According to Dmitry Baskov, the Director General of Urals Nickel LLC, the Urals metal makers and geologists are ready, right now, to implement a know-how that would drive the nickel production cost down to 4.7 thousand U.S. dollars per ton, which is cheaper than at Norilsk Nickel! Moreover, the Urals specialists’ developments make it possible to produce the expensive metal using ores that are off balance and off condition for the conventional metals making.

The future of the nickel consumption growth, the availability of sufficient raw material base in the Urals region, on the one hand, and the domination of cost-intensive hydrometallurgical nickel ores processing technologies, on the other hand, made it possible to find a niche for the establishment of an innovative sector – hydrometallurgical technology for oxidized nickel ores processing. These technologies are currently used all over the world. For instance, the Chinese invest in new nickel heap leaching projects in Turkey. The hydrometallurgical nickel production method is used in Australia and the Philippines.

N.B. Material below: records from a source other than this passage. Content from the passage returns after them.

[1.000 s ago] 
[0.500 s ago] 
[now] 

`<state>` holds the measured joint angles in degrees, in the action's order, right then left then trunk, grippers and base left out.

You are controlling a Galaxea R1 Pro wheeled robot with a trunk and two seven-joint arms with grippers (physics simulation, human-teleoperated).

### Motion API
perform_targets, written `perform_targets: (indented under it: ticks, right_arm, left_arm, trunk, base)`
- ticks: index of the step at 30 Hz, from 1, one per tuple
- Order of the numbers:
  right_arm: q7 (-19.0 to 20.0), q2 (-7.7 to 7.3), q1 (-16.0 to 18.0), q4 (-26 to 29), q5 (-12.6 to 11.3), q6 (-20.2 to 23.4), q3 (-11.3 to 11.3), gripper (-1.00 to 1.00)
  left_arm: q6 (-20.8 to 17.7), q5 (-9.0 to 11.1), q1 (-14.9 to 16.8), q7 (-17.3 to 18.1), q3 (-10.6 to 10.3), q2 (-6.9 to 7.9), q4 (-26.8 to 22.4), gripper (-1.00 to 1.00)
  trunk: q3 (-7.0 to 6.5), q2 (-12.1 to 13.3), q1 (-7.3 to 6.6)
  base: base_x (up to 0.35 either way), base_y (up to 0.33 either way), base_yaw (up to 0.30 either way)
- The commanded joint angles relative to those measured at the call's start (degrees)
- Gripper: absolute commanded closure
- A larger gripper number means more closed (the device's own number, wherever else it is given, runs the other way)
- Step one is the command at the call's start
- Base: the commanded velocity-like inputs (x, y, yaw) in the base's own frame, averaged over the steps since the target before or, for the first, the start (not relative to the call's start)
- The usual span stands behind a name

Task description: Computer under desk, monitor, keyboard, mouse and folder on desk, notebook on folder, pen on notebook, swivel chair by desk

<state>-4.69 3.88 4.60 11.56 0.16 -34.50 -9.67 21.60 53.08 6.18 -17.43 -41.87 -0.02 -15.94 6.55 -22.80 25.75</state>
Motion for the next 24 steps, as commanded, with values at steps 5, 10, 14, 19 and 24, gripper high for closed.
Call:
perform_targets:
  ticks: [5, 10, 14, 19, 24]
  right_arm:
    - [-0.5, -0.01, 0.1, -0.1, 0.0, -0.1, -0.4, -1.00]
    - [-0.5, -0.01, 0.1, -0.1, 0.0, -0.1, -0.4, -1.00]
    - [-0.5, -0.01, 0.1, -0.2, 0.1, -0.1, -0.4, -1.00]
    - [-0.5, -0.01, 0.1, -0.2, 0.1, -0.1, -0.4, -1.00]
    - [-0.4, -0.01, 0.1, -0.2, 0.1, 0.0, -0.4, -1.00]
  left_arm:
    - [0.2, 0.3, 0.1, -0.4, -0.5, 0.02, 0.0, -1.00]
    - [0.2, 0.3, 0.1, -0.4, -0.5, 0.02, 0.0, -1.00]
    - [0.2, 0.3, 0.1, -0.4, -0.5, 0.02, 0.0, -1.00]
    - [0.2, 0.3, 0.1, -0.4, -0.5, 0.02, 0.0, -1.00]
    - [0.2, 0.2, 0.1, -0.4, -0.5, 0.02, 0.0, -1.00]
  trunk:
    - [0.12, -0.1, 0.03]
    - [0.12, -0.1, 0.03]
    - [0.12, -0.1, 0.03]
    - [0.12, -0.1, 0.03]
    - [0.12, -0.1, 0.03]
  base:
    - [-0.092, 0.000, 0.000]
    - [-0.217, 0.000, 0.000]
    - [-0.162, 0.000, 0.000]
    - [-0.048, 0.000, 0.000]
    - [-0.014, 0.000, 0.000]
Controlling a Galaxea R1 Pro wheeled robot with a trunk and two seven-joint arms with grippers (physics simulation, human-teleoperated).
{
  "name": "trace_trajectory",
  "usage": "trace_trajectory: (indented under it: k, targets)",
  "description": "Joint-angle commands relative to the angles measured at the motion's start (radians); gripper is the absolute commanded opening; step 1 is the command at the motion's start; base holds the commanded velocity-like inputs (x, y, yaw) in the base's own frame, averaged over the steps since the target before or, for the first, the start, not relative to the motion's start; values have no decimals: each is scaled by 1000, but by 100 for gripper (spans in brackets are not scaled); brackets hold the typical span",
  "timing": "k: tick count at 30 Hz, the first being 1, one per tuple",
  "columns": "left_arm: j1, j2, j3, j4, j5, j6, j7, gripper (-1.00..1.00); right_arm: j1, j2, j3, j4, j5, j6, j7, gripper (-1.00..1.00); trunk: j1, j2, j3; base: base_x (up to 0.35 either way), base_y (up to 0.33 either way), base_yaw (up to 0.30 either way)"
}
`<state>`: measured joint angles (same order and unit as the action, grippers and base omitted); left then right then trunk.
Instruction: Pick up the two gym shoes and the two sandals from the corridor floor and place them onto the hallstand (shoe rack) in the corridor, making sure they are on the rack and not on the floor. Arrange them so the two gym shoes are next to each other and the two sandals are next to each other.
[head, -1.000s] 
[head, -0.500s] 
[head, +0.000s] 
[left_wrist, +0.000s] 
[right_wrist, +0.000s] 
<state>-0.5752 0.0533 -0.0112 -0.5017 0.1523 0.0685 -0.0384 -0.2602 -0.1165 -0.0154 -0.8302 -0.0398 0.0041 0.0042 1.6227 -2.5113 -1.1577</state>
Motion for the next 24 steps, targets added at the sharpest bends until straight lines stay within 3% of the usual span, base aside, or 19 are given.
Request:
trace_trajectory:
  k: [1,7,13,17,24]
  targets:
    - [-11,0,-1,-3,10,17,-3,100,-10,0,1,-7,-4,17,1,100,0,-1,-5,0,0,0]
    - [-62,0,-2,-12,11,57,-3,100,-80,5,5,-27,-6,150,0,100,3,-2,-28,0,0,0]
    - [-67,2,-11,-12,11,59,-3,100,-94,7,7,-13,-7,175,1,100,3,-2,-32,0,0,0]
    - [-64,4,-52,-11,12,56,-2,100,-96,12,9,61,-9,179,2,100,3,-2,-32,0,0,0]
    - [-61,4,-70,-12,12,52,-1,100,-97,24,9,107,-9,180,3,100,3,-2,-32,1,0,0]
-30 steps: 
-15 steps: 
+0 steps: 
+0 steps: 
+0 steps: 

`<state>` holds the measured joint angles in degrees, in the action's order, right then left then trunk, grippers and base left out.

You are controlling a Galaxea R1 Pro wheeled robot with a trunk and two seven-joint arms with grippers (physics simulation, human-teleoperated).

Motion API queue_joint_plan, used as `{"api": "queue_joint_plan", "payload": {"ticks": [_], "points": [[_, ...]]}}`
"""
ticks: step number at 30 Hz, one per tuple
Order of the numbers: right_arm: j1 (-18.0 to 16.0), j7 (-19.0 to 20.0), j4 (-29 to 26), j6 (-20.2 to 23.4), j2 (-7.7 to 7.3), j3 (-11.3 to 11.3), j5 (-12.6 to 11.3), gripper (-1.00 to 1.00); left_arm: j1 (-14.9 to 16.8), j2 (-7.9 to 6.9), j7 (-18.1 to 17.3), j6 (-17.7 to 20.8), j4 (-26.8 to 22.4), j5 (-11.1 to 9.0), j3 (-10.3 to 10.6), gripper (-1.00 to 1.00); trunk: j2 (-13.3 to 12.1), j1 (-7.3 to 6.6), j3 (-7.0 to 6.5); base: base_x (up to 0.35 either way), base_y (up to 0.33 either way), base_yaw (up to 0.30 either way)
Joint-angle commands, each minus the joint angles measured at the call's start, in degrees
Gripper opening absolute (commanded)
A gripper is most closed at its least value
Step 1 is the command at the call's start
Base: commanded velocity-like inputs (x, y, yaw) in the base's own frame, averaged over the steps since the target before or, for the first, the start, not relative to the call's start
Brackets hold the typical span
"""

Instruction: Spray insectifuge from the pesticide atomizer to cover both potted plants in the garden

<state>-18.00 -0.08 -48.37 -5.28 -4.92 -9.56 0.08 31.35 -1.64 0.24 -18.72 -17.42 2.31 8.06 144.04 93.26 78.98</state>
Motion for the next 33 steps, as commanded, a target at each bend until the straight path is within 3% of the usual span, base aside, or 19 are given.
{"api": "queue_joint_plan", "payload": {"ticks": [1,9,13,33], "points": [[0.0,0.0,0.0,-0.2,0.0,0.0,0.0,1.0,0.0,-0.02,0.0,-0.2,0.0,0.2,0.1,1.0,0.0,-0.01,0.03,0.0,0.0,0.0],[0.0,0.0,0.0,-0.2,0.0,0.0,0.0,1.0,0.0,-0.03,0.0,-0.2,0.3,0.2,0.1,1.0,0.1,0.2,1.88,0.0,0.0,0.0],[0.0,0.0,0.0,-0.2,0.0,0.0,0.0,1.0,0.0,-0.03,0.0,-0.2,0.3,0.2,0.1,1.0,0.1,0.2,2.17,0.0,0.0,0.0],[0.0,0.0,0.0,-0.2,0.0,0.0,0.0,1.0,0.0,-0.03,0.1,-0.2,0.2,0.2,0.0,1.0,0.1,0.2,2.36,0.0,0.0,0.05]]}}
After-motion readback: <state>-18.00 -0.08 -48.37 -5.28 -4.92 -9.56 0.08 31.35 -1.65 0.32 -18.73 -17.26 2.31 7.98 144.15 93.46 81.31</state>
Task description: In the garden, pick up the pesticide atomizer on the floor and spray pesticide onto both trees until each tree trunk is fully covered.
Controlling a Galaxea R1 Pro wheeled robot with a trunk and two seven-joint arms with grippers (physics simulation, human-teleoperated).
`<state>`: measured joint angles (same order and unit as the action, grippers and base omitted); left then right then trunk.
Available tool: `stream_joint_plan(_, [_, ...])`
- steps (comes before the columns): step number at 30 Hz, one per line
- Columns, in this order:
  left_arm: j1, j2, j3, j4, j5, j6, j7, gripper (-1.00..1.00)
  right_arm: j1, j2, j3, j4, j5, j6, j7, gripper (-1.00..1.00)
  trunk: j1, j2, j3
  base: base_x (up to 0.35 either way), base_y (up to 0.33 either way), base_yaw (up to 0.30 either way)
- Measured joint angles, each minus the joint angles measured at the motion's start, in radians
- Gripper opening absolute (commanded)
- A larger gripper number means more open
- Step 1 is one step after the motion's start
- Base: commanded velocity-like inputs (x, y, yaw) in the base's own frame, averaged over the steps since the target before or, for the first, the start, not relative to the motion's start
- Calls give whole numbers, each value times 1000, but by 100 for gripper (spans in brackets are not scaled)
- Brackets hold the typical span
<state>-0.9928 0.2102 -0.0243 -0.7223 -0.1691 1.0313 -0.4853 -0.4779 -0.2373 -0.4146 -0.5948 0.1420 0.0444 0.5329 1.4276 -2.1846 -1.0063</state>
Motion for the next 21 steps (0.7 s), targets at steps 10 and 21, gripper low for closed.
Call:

Mr Baskov  believes that the Urals has the human resource potential which makes it possible to establish such production facilities. The engineers who developed the hydrometallurgy technology for nickel participated in the design and commissioning of a hydrometallurgical copper production plant – Uralhydpromed CJSC and the Verkhoturski mine where gold is leached by the in-situ method. The Urals region’s oxidized nickel deposits were studied at the same time. As of today, the required preparatory work has been completed, which makes it possible to design and build plants of this type, including exploration, laboratory process research, and pilot projects. In general terms, the oxidized nickel ores hydrometallurgical production and processing technology is based on 25 inventions and process solutions which have been patented in the course of 9 years.

The total volume of funds invested in the development of a process for nickel production from low-grade ores is estimated to amount to 5 million U.S. dollars. The Urals hydrometallurgy team established their own laboratory, a pilot production facility, purchased the license for the Kungur deposit with its reserves of about 30 thousand tons of nickel. The Urals nickel project participants are eyeing up the Ragozhino non-ferrous metals deposit, and studying other promising nickel deposits in the Urals region for acquisition and further development.

Leonid Kazanbayev, Doctor of Engineering, the winner of the award of the Government of Russia for the development and implementation of an advanced environmentally safe technology of non-ferrous metal production from the Urals off condition raw material, has explained that the short term outlook for the construction of new nickel production facilities in the Urals are so far difficult to assess. However, it is in hydrometallurgical technologies that he sees the future for the production of the majority of non-ferrous, rare, and scattered metals, to which nickel undoubtedly belongs. In contrast to the traditional methods these are more cost effective and rule out the possibility of emissions of sintering products into atmosphere.